*** Supplied data Section Begins ***
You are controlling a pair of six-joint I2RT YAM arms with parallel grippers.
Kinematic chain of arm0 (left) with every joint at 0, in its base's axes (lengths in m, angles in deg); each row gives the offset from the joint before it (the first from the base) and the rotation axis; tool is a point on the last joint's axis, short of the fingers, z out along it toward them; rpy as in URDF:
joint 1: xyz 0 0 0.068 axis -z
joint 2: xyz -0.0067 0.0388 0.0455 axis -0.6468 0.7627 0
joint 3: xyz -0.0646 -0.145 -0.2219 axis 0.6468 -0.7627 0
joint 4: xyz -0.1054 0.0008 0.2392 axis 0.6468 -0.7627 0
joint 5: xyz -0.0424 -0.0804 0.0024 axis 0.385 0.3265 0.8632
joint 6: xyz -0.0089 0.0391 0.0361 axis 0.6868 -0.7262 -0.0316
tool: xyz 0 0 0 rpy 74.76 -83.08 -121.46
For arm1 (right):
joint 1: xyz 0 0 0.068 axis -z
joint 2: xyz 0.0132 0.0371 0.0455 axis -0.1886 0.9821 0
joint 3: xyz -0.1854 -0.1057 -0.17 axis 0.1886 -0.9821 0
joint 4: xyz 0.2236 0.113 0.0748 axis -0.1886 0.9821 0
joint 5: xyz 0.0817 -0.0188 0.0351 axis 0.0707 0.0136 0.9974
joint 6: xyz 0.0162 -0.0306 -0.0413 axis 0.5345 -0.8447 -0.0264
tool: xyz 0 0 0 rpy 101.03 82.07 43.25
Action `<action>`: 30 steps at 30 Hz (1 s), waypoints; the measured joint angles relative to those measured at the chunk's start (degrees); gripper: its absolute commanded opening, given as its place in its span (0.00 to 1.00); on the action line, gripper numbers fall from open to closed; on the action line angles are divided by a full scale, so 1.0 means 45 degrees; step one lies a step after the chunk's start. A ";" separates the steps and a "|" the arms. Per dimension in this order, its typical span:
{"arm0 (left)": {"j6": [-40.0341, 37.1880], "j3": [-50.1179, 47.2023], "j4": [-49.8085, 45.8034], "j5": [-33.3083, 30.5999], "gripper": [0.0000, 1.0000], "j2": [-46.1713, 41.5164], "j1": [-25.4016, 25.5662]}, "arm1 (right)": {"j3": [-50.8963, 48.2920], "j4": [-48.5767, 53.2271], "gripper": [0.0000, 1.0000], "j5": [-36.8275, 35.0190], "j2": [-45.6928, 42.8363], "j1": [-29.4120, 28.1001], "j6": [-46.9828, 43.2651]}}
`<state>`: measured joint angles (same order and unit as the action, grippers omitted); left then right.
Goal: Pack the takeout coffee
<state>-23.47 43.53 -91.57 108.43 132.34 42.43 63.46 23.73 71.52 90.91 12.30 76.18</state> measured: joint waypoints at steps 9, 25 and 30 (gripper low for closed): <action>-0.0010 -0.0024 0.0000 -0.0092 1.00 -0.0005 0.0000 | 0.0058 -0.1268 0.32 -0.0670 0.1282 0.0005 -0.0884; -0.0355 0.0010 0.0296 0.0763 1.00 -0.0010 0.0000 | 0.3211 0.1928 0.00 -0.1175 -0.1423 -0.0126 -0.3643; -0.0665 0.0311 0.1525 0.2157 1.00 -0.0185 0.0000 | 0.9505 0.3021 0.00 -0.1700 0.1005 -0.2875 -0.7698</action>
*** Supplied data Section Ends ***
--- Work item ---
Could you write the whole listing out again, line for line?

--- Answer space ---
You are controlling a pair of six-joint I2RT YAM arms with parallel grippers.
Kinematic chain of arm0 (left) with every joint at 0, in its base's axes (lengths in m, angles in deg); each row gives the offset from the joint before it (the first from the base) and the rotation axis; tool is a point on the last joint's axis, short of the fingers, z out along it toward them; rpy as in URDF:
joint 1: xyz 0 0 0.068 axis -z
joint 2: xyz -0.0067 0.0388 0.0455 axis -0.6468 0.7627 0
joint 3: xyz -0.0646 -0.145 -0.2219 axis 0.6468 -0.7627 0
joint 4: xyz -0.1054 0.0008 0.2392 axis 0.6468 -0.7627 0
joint 5: xyz -0.0424 -0.0804 0.0024 axis 0.385 0.3265 0.8632
joint 6: xyz -0.0089 0.0391 0.0361 axis 0.6868 -0.7262 -0.0316
tool: xyz 0 0 0 rpy 74.76 -83.08 -121.46
For arm1 (right):
joint 1: xyz 0 0 0.068 axis -z
joint 2: xyz 0.0132 0.0371 0.0455 axis -0.1886 0.9821 0
joint 3: xyz -0.1854 -0.1057 -0.17 axis 0.1886 -0.9821 0
joint 4: xyz 0.2236 0.113 0.0748 axis -0.1886 0.9821 0
joint 5: xyz 0.0817 -0.0188 0.0351 axis 0.0707 0.0136 0.9974
joint 6: xyz 0.0162 -0.0306 -0.0413 axis 0.5345 -0.8447 -0.0264
tool: xyz 0 0 0 rpy 101.03 82.07 43.25
Action `<action>`: 30 steps at 30 Hz (1 s), waypoints; the measured joint angles relative to those measured at the chunk's start (degrees); gripper: its absolute commanded opening, given as its place in its span (0.00 to 1.00); on the action line, gripper numbers fall from open to closed; on the action line angles are divided by a full scale, so 1.0 means 45 degrees; step one lies a step after the chunk's start. A ";" separates the steps and a "|" the arms. Per dimension in this order, its typical span:
{"arm0 (left)": {"j6": [-40.0341, 37.1880], "j3": [-50.1179, 47.2023], "j4": [-49.8085, 45.8034], "j5": [-33.3083, 30.5999], "gripper": [0.0000, 1.0000], "j2": [-46.1713, 41.5164], "j1": [-25.4016, 25.5662]}, "arm1 (right)": {"j3": [-50.8963, 48.2920], "j4": [-48.5767, 53.2271], "gripper": [0.0000, 1.0000], "j5": [-36.8275, 35.0190], "j2": [-45.6928, 42.8363], "j1": [-29.4120, 28.1001], "j6": [-46.9828, 43.2651]}}
`<state>`: measured joint angles (same order and unit as the action, grippers omitted); left then right.
Goal: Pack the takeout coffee
<state>-23.47 43.53 -91.57 108.43 132.34 42.43 63.46 23.73 71.52 90.91 12.30 76.18</state> measured: joint waypoints at steps 9, 25 and 30 (gripper low for closed): <action>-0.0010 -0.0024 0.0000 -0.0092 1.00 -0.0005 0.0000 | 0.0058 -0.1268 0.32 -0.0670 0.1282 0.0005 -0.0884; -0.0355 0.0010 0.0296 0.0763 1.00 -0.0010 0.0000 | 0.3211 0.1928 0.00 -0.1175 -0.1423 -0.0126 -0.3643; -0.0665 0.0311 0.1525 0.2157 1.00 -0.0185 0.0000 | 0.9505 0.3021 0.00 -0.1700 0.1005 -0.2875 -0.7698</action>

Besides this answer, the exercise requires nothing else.